CSJP seeks reassessment of Mopa airport project in Goa

November 09, 2014 04:34 pm | Updated 04:34 pm IST - Panaji

Council for Social Justice and Peace (CSJP), Church-affiliated body, has demanded that the Goa government reassess the Mopa International Airport project in the light of a comprehensive Environment Impact Assessment (EIA) for its just need and feasibility for the State.

The demand becomes significance in view of the fact that the new Chief Minister Laxmikant Parsekar happens to be from Pernem in north Goa, the taluk where the project is slated to come up.

Moreover, on Friday, just on the eve of relinquishing Chief Minister’s post, Manohar Parrikar, who is expected to join the Union Cabinet on Sunday, had reiterated his support for the Mopa airport stating that though he will see that the existing Dabolim airport will continue for civilian use, it had become saturated and does not meet the rising demands of the tourist State.
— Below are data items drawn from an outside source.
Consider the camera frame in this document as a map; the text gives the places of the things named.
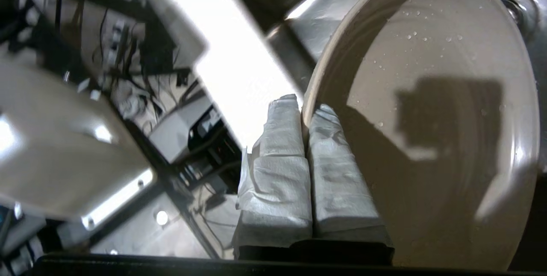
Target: stainless steel sink
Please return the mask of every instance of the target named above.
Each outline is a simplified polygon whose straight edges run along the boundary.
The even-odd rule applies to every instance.
[[[313,68],[358,0],[242,0],[287,71],[305,91]],[[541,115],[539,170],[547,173],[547,0],[502,0],[518,24],[535,72]]]

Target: drain
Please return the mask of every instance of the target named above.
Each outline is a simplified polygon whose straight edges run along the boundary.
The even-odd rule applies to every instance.
[[[538,26],[539,12],[534,0],[502,0],[509,15],[527,40]]]

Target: sink basin
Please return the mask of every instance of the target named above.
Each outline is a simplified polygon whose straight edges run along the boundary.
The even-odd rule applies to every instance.
[[[242,0],[302,92],[328,40],[358,0]],[[547,173],[547,0],[502,0],[521,30],[535,73],[541,117],[539,168]]]

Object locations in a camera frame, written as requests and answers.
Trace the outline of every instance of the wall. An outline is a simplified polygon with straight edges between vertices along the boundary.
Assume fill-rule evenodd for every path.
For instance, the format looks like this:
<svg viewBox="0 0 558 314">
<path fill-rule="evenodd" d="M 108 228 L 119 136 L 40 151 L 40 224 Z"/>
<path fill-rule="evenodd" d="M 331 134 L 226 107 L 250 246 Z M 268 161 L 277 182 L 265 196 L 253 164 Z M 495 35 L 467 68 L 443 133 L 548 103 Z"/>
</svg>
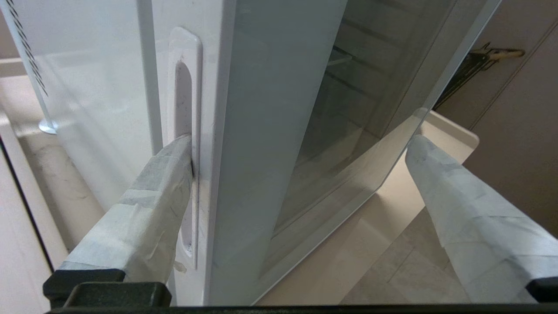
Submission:
<svg viewBox="0 0 558 314">
<path fill-rule="evenodd" d="M 464 163 L 558 235 L 558 2 L 504 1 L 476 46 L 526 50 L 496 64 L 449 99 L 440 113 L 472 129 L 479 147 Z"/>
<path fill-rule="evenodd" d="M 4 15 L 0 14 L 0 59 L 19 58 L 16 45 L 13 43 L 12 35 L 9 34 L 8 25 Z"/>
</svg>

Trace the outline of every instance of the white tape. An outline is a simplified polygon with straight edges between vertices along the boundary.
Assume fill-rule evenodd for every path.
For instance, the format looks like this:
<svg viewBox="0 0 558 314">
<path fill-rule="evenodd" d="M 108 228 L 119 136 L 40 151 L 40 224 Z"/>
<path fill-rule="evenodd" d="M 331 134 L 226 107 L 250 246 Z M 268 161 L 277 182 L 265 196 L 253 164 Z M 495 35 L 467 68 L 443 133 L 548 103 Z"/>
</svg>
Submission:
<svg viewBox="0 0 558 314">
<path fill-rule="evenodd" d="M 405 162 L 473 302 L 535 302 L 533 279 L 558 276 L 558 240 L 427 138 Z"/>
<path fill-rule="evenodd" d="M 190 154 L 191 136 L 184 135 L 152 157 L 60 269 L 116 268 L 125 281 L 166 282 L 190 198 Z"/>
</svg>

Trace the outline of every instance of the door handle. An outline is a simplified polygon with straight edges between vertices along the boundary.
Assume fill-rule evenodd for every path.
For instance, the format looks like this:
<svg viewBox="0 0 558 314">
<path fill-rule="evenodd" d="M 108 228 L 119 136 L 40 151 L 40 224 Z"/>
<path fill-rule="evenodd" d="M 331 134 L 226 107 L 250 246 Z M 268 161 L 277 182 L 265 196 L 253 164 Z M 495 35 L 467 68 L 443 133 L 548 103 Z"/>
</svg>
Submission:
<svg viewBox="0 0 558 314">
<path fill-rule="evenodd" d="M 167 74 L 167 142 L 183 134 L 191 134 L 194 180 L 179 240 L 186 260 L 194 269 L 197 266 L 198 250 L 201 62 L 201 40 L 182 27 L 173 28 L 169 37 Z"/>
</svg>

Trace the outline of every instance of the floor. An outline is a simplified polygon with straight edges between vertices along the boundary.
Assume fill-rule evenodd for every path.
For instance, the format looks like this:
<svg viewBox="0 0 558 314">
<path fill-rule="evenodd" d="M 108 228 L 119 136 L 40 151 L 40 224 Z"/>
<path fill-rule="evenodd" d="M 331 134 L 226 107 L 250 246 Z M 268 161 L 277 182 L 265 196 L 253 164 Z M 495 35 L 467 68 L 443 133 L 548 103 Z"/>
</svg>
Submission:
<svg viewBox="0 0 558 314">
<path fill-rule="evenodd" d="M 424 208 L 341 304 L 470 303 Z"/>
<path fill-rule="evenodd" d="M 30 89 L 26 75 L 0 77 L 0 109 L 12 122 L 64 244 L 72 250 L 104 210 L 56 136 L 39 130 L 44 116 Z"/>
<path fill-rule="evenodd" d="M 8 155 L 9 152 L 13 153 L 14 144 L 18 144 L 2 112 L 0 138 L 0 312 L 44 313 L 50 307 L 48 300 L 42 296 L 41 287 L 50 276 L 51 270 L 36 237 L 32 220 L 27 214 L 27 205 L 37 205 L 37 202 L 33 197 L 28 202 L 27 199 L 24 201 L 21 190 L 18 189 L 17 183 L 20 186 L 29 183 L 29 180 L 25 181 L 24 174 L 18 172 L 21 170 L 18 166 L 21 166 L 24 161 L 22 159 L 25 158 L 15 157 L 17 153 Z M 27 174 L 32 179 L 30 170 Z M 63 253 L 61 240 L 59 244 Z"/>
<path fill-rule="evenodd" d="M 72 249 L 104 211 L 58 143 L 56 136 L 38 130 L 37 123 L 42 118 L 42 114 L 37 100 L 33 95 L 17 93 L 18 90 L 28 90 L 28 84 L 27 77 L 0 78 L 0 106 L 4 107 L 6 114 L 12 120 L 15 132 L 47 204 L 52 210 L 62 238 L 66 246 Z M 399 171 L 402 173 L 406 171 L 404 167 L 398 169 L 394 169 L 391 176 L 398 175 Z M 397 188 L 401 189 L 401 184 L 398 181 Z M 384 186 L 385 190 L 394 190 L 389 187 L 388 182 Z M 363 208 L 355 213 L 320 248 L 293 270 L 281 282 L 282 286 L 280 284 L 272 290 L 266 296 L 267 302 L 262 304 L 469 302 L 448 257 L 439 245 L 428 212 L 420 210 L 424 204 L 420 205 L 418 191 L 410 191 L 406 195 L 405 199 L 396 199 L 387 192 L 378 192 L 368 204 L 376 209 L 379 207 L 374 204 L 382 204 L 382 210 L 385 212 L 371 212 Z M 412 205 L 417 209 L 412 213 L 408 210 L 398 213 L 400 208 L 408 207 L 405 205 L 410 204 L 409 199 L 414 200 Z M 391 229 L 386 229 L 387 233 L 382 234 L 381 224 L 374 227 L 375 230 L 371 229 L 371 222 L 375 221 L 377 225 L 379 217 L 387 219 L 392 224 Z M 383 240 L 372 243 L 367 241 L 370 239 L 368 236 L 362 238 L 363 234 L 369 235 L 370 232 L 375 235 L 380 232 Z M 360 246 L 348 244 L 353 240 Z M 363 259 L 363 254 L 368 254 L 368 257 Z M 324 256 L 328 256 L 330 262 L 335 264 L 334 267 L 324 264 L 324 260 L 327 259 Z M 321 262 L 318 267 L 313 263 L 315 260 Z M 363 260 L 369 260 L 370 263 L 363 263 Z M 345 269 L 352 269 L 352 273 L 349 275 L 343 273 L 342 267 L 339 268 L 340 263 L 344 263 Z M 306 277 L 310 273 L 308 269 L 314 270 L 310 274 L 314 277 Z M 336 287 L 335 280 L 344 280 L 337 286 L 346 287 Z M 311 282 L 314 287 L 322 283 L 320 289 L 309 289 L 319 294 L 318 297 L 313 297 L 310 293 L 299 301 L 293 301 L 292 297 L 284 293 L 285 290 L 298 290 L 293 289 L 294 285 L 299 286 L 299 289 L 306 289 L 308 282 Z M 336 289 L 336 293 L 341 294 L 332 297 L 332 294 L 327 293 L 328 289 Z"/>
</svg>

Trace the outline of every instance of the beige floor tile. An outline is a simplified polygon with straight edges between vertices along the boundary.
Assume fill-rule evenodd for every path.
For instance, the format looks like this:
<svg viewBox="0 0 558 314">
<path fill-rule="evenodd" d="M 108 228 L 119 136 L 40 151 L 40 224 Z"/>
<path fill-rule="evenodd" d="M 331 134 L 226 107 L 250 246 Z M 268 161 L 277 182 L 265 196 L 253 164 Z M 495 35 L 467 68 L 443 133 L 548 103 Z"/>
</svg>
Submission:
<svg viewBox="0 0 558 314">
<path fill-rule="evenodd" d="M 383 280 L 383 275 L 371 269 L 347 293 L 340 304 L 402 304 L 408 300 L 393 286 Z"/>
<path fill-rule="evenodd" d="M 448 255 L 440 245 L 432 218 L 426 208 L 418 213 L 401 236 L 434 265 L 441 269 L 446 267 L 449 261 Z"/>
<path fill-rule="evenodd" d="M 371 269 L 375 270 L 384 282 L 388 282 L 412 250 L 413 246 L 407 239 L 399 236 L 380 256 Z"/>
<path fill-rule="evenodd" d="M 413 303 L 468 303 L 459 281 L 413 250 L 389 284 Z"/>
<path fill-rule="evenodd" d="M 56 136 L 37 130 L 21 137 L 20 144 L 62 240 L 72 250 L 104 210 Z"/>
<path fill-rule="evenodd" d="M 378 192 L 257 304 L 339 304 L 423 207 L 400 159 Z"/>
<path fill-rule="evenodd" d="M 453 265 L 451 264 L 450 261 L 446 264 L 446 267 L 444 267 L 444 272 L 448 274 L 448 276 L 452 277 L 453 279 L 459 280 L 457 278 L 457 274 L 455 273 L 455 270 L 453 269 Z"/>
</svg>
The Church-affiliated body lambasted the successive governments in the State for their insistence to push through the proposal for another airport at Mopa in a non-scientific and non-transparent manner,

disregarding wide socio-economic and environmental implications of such a monumental project. The way the issue has been dealt with over the years, without serious efforts to address various relevant concerns raised by several sections of the society about this project, has led to an undesirable division among the people of our State, said the CSJP.

Recalling that since 2005, the CSJP has been closely studying this project and is distressed to see how successive governments are insisting on going ahead with it, without having an EIA. The CSJP has stated that this airport will irreversibly devastate this ‘ecologically fragile land’, clearly indicated as an eco-sensitive zone.
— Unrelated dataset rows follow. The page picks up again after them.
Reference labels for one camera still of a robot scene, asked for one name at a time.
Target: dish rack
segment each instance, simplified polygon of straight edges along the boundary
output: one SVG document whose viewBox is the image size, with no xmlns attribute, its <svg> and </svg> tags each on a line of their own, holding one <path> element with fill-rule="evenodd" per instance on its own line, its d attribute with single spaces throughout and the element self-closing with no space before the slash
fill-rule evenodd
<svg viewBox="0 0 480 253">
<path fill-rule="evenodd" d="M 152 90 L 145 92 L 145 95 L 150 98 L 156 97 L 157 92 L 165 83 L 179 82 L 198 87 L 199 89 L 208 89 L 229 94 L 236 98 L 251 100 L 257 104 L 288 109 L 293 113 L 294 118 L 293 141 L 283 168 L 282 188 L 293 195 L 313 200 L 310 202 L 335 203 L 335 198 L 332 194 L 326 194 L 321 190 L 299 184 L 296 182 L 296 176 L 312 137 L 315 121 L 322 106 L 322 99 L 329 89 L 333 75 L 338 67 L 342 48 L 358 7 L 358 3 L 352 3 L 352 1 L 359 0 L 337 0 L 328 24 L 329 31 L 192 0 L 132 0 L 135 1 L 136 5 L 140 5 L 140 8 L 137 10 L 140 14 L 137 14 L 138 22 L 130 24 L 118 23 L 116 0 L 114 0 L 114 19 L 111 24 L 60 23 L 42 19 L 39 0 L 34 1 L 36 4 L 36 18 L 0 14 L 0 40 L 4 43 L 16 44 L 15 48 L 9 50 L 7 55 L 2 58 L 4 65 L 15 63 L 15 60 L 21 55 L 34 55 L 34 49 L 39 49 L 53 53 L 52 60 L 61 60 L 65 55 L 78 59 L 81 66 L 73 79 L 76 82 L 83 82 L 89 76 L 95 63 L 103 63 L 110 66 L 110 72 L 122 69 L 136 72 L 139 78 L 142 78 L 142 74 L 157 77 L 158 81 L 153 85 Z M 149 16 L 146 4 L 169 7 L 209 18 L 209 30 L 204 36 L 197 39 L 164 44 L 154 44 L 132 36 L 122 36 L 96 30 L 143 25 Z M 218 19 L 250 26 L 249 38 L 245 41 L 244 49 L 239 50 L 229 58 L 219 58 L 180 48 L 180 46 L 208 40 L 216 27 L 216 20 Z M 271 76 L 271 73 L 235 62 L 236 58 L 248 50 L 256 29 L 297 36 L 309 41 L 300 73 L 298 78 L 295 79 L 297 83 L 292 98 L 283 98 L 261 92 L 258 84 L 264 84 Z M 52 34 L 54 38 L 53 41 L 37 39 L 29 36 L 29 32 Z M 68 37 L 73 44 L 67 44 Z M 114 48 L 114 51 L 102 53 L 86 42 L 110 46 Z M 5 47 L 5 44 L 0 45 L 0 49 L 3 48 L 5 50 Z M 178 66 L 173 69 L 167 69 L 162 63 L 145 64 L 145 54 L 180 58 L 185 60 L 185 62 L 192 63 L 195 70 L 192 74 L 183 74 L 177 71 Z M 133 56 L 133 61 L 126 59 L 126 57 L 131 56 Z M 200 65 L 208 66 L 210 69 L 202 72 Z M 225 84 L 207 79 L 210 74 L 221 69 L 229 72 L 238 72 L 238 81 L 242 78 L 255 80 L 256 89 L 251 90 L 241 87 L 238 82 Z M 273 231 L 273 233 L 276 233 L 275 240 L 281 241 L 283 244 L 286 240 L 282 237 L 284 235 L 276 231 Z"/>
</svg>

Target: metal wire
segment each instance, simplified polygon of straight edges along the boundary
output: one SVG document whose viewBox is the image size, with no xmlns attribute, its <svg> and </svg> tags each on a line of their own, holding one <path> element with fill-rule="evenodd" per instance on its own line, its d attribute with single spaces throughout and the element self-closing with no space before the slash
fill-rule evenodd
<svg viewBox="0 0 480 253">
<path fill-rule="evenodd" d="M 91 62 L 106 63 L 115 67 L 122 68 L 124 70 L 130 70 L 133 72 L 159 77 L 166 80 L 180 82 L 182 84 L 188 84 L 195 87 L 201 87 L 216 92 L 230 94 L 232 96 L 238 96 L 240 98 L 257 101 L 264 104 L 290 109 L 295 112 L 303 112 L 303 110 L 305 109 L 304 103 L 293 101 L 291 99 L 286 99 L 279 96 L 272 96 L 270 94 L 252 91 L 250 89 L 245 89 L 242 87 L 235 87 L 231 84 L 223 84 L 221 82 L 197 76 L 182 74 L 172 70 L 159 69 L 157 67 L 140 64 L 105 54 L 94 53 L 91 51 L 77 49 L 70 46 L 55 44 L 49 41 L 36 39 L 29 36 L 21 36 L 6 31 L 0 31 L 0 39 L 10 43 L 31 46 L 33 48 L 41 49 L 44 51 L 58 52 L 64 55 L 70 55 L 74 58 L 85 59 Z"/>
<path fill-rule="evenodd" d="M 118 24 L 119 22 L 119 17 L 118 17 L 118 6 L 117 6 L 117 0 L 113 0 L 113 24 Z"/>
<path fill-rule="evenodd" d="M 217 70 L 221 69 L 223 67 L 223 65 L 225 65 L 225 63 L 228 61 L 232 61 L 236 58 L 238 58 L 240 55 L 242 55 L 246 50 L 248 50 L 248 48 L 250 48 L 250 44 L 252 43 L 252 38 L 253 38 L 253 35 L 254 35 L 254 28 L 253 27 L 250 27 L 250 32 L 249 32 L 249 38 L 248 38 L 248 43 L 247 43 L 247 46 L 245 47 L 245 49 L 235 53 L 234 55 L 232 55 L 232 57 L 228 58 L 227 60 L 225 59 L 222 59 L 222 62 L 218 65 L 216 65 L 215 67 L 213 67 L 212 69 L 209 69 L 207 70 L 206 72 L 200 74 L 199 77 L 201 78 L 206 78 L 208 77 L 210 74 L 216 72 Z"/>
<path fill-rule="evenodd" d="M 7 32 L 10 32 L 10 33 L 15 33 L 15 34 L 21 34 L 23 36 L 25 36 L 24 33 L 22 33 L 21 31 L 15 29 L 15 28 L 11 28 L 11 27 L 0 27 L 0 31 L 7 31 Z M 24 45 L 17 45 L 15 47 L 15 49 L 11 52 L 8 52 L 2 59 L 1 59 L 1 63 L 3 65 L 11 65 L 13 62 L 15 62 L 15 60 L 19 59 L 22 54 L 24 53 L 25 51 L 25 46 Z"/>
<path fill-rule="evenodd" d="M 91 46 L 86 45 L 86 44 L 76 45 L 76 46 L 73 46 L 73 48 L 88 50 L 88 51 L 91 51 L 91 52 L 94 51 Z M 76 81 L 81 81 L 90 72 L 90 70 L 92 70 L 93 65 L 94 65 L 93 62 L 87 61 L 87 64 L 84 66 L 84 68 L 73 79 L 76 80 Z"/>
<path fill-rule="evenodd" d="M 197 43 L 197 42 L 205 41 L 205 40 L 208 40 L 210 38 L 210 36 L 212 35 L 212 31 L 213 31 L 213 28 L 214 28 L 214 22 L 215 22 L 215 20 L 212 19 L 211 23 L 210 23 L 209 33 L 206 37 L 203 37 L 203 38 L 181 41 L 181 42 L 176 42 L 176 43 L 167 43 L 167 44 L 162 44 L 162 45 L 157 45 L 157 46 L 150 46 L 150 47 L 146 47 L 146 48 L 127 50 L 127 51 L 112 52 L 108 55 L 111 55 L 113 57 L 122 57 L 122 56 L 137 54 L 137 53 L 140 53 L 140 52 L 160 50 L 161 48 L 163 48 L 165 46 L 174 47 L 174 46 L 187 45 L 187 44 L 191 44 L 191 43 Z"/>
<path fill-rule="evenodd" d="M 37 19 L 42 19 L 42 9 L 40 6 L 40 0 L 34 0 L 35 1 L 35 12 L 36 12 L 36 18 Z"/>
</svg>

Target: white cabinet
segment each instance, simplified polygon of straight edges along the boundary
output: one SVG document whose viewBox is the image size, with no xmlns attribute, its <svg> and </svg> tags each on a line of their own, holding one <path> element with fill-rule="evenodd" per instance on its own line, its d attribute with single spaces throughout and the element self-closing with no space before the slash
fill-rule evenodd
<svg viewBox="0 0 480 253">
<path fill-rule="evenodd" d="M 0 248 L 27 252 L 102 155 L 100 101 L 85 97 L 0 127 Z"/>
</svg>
Stating that Goa’s major land has been used up by mining, railways, highways and mega construction projects, the CSJP said that Goa certainly does not have the carrying capacity for two

international airports.

It blamed the government of justifying an airport which will uproot the citizens of the locality, denying them their rights to their ancestral land, their settlement and their livelihood and resulting in their displacement to an uncertain, anxiety-filled new life. It is particularly concerned about the inhabitants of Mopa and the surrounding areas where agriculturists and people involved in other traditional occupations will suffer loss of their lands.
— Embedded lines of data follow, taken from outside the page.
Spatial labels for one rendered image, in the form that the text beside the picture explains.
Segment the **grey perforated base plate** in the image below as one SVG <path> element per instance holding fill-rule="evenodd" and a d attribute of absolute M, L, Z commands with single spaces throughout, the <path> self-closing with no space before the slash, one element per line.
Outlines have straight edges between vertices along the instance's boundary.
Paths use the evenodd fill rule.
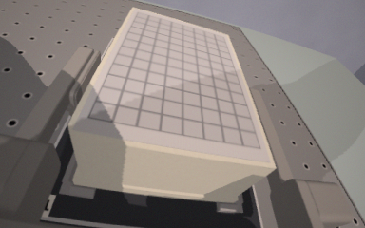
<path fill-rule="evenodd" d="M 311 130 L 240 28 L 135 0 L 0 0 L 0 134 L 15 136 L 78 47 L 99 50 L 132 8 L 228 34 L 249 88 L 259 91 L 293 178 L 339 185 L 353 221 L 365 228 L 354 201 Z"/>

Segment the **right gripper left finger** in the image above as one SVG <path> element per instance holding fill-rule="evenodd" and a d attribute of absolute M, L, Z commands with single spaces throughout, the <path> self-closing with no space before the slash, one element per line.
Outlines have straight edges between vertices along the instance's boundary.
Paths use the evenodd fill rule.
<path fill-rule="evenodd" d="M 78 47 L 16 135 L 0 134 L 0 228 L 81 228 L 40 222 L 60 172 L 48 143 L 65 111 L 72 117 L 101 63 L 101 52 Z"/>

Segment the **beige deep-well block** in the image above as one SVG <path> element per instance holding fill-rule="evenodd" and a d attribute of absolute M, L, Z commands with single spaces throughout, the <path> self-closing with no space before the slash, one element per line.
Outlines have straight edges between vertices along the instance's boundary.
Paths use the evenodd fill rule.
<path fill-rule="evenodd" d="M 67 126 L 75 185 L 234 203 L 277 169 L 229 36 L 143 9 Z"/>

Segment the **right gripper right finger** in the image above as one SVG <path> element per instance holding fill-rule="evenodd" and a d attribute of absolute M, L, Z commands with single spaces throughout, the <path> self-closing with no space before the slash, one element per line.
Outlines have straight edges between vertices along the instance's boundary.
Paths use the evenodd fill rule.
<path fill-rule="evenodd" d="M 338 184 L 293 178 L 264 101 L 258 90 L 249 89 L 277 168 L 267 179 L 278 228 L 337 228 L 351 223 L 354 216 Z"/>

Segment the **dark grey plate nest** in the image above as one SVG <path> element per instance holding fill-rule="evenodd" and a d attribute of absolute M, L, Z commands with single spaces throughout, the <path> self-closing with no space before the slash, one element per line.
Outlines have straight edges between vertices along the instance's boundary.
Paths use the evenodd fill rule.
<path fill-rule="evenodd" d="M 40 222 L 83 228 L 263 228 L 255 186 L 234 203 L 173 199 L 75 185 L 70 115 L 55 143 L 60 173 Z"/>
“Economic development for the benefit of a few economically powerful individuals and groups who work in collusion with those in public authority cannot become a justification for a second airport in Goa.

Development policies in Goa should not only be weighed in terms of immediate all-round impact, but must also ensure justice beyond the present generation,” said CSJP press release here signed by Fr. Savio

Fernandes, executive secretary of CSJP. A people's movement led by Fr. Ermito Rebello has been mobilising the people of Goa, particularly from south Goa, to oppose the second airport.